→ **Activity**
Your task is to find every line of the data that holds the string "requests" and copy it.
* * * * * * * * *
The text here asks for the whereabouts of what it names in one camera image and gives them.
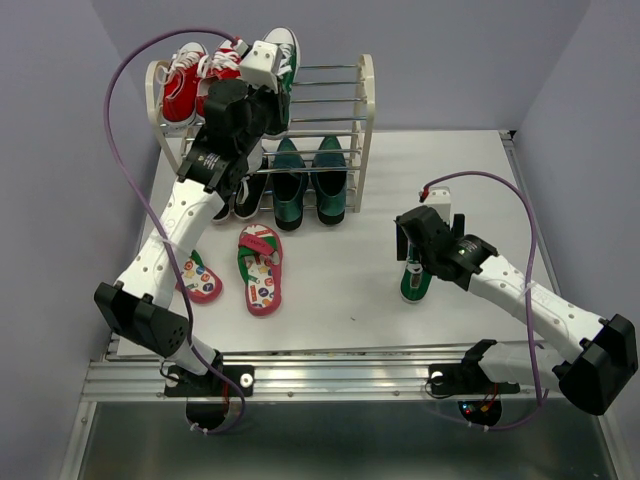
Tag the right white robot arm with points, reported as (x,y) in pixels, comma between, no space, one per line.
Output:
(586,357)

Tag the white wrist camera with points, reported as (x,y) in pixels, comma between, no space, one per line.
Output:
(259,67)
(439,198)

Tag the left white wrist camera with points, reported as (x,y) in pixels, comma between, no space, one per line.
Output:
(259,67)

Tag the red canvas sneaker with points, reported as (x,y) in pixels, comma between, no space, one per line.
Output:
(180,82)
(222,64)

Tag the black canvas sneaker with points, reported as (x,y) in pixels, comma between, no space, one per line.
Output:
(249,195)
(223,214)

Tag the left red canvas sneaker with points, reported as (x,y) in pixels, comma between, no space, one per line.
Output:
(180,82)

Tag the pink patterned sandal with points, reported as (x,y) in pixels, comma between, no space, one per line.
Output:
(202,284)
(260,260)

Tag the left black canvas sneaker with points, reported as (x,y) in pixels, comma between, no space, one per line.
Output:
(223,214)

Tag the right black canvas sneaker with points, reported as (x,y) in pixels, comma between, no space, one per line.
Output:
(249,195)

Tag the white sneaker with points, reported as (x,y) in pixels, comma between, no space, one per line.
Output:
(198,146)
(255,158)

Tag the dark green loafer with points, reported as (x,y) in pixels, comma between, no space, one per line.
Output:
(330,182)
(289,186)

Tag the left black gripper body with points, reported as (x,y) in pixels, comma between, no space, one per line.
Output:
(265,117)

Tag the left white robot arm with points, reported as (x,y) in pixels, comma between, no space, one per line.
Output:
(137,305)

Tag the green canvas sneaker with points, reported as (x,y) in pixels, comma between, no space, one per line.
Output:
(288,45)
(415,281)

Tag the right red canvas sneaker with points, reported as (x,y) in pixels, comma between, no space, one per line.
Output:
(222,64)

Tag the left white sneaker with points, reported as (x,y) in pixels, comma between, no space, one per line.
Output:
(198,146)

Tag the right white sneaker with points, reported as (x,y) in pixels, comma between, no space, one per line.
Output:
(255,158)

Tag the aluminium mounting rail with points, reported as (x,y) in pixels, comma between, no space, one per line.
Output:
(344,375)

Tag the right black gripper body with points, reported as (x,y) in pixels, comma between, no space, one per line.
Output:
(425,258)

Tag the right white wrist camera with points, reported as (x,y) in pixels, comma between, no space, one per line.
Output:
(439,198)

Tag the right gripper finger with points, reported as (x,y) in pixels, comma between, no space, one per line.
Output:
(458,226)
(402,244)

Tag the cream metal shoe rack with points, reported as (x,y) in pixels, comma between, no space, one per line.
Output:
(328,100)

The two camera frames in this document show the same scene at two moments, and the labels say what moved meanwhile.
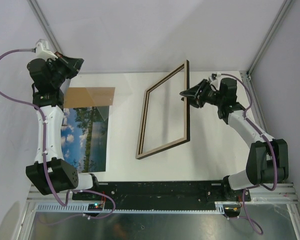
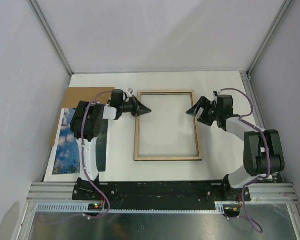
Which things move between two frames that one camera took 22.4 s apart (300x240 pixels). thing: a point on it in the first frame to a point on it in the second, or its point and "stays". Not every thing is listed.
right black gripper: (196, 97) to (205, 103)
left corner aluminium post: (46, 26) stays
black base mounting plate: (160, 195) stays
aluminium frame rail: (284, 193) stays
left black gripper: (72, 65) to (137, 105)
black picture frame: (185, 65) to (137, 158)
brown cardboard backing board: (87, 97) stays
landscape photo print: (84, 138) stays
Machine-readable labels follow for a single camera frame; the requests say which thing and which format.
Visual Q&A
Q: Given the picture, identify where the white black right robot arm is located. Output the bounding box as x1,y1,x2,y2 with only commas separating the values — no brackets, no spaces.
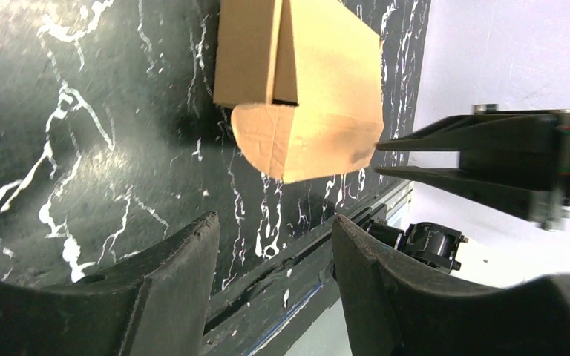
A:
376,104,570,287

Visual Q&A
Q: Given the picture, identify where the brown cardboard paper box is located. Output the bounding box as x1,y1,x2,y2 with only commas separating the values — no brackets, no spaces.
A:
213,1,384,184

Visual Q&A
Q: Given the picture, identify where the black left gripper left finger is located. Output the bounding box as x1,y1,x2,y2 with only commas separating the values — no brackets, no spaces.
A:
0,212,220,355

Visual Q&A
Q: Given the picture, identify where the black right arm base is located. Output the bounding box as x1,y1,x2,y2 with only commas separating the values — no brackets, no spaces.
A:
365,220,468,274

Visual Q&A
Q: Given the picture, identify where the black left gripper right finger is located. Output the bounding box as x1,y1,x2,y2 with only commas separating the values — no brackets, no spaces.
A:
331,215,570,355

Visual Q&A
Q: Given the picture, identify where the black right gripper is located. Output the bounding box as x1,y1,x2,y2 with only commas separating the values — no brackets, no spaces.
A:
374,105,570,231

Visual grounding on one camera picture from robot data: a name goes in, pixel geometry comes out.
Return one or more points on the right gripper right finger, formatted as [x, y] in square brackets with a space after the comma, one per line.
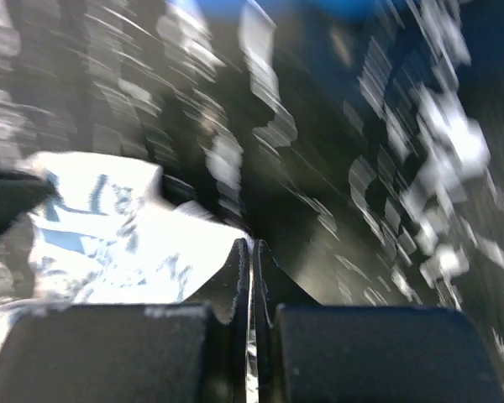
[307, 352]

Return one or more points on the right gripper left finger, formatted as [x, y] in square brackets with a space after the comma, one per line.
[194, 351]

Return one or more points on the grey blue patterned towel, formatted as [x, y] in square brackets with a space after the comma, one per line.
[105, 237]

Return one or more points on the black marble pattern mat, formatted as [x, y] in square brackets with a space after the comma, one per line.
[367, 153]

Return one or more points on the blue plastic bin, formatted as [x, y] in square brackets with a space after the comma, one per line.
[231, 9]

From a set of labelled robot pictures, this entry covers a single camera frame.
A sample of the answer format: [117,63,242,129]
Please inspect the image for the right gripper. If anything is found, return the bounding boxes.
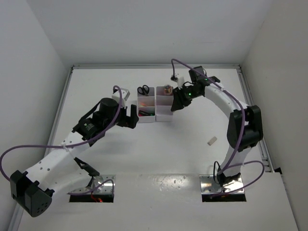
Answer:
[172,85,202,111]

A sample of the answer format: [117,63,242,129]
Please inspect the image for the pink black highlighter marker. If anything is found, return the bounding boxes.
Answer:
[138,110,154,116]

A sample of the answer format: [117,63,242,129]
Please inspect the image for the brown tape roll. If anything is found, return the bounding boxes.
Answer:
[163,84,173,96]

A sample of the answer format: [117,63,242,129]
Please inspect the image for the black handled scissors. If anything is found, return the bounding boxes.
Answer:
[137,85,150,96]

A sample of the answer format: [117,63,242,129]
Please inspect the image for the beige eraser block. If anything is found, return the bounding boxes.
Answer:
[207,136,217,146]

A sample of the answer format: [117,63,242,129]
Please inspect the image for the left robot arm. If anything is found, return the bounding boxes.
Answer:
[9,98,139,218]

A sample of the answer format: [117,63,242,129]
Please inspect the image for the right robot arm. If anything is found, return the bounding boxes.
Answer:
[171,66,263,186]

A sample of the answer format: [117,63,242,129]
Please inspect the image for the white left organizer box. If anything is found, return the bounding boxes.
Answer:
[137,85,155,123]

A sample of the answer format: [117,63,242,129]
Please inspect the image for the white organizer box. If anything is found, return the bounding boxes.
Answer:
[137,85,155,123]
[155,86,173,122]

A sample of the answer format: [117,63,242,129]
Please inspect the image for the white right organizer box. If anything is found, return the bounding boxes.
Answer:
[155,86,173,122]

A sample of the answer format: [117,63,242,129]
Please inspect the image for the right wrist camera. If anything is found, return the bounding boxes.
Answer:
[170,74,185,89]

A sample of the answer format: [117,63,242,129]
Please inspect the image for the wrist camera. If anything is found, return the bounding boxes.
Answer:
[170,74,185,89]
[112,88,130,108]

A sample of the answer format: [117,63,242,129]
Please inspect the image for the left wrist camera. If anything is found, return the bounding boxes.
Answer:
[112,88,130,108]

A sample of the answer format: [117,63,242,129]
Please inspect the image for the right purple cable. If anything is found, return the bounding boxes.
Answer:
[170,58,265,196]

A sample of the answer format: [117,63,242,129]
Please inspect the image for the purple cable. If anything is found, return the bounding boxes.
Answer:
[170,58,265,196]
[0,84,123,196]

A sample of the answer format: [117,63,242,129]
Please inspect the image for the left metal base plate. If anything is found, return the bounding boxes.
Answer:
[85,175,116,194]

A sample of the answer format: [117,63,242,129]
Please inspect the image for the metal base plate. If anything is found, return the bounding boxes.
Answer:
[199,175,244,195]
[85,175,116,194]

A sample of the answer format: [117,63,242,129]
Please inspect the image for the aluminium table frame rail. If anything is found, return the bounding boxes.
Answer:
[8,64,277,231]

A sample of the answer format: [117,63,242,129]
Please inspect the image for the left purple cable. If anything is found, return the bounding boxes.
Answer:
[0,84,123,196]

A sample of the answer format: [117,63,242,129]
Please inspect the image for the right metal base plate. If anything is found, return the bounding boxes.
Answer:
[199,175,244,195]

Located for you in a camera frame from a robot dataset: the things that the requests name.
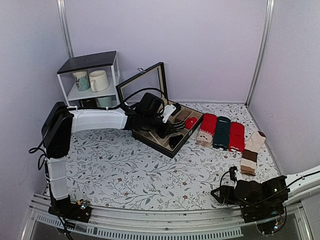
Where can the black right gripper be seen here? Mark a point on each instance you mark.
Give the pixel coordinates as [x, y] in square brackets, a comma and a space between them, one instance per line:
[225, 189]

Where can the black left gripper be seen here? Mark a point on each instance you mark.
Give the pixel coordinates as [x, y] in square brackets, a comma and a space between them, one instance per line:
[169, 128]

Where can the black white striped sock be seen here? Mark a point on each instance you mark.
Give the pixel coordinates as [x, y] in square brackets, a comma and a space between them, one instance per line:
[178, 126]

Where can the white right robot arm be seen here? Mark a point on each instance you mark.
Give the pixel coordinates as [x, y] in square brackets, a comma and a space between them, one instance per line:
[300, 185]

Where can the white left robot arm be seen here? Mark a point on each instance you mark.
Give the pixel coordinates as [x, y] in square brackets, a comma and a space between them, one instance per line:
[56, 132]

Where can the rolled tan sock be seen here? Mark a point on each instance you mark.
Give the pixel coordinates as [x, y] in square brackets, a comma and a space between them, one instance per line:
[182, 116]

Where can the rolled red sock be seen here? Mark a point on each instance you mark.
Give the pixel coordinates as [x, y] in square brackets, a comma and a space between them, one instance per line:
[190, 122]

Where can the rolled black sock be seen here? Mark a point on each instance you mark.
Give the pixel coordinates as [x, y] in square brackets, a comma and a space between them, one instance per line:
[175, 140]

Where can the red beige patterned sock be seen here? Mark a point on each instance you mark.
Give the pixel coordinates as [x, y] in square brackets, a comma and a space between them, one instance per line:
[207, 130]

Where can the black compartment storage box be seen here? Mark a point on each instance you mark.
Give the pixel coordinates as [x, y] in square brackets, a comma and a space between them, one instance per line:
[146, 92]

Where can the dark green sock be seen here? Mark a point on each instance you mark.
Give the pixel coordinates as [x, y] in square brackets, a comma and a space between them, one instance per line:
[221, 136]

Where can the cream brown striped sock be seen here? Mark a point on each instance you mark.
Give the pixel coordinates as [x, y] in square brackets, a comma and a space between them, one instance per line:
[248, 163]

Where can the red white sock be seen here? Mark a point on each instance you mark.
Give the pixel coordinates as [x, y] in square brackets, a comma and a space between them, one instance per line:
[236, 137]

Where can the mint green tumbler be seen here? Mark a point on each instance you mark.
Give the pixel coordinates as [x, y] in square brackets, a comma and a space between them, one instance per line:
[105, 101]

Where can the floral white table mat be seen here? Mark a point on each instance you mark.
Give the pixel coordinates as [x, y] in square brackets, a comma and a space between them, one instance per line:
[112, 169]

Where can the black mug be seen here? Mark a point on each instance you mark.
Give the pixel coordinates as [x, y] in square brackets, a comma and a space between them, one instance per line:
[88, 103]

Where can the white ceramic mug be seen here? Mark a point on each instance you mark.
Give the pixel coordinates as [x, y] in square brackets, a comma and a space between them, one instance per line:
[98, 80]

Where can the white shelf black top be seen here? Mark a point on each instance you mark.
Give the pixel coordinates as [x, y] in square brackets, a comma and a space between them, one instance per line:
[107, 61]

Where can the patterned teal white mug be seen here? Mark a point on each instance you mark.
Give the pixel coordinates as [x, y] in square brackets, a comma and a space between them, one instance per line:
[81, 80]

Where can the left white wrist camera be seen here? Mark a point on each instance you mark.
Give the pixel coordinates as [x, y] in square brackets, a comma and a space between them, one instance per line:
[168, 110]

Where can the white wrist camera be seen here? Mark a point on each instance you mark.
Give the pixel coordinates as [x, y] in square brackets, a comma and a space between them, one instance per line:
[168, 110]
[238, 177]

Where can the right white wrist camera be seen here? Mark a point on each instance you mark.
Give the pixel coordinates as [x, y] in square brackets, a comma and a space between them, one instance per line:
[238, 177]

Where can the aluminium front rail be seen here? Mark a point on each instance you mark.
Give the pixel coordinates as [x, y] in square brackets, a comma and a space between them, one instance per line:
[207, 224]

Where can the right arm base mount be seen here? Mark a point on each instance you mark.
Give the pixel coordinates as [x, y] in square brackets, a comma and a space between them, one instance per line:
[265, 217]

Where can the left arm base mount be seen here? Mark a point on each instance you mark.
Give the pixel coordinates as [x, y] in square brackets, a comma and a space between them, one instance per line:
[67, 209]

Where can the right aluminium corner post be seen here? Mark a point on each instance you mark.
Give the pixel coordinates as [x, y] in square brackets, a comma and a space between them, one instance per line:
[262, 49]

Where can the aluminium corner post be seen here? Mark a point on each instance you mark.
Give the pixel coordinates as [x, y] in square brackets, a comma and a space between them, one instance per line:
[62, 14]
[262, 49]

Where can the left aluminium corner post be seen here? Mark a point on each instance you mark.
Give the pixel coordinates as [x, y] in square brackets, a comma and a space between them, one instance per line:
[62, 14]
* * * * * * * * *
→ **Exercise response**
Machine-readable labels follow for a single camera frame; the requests say which thing and which format.
Located for you in a camera frame from a robot dataset: the things that the requests name.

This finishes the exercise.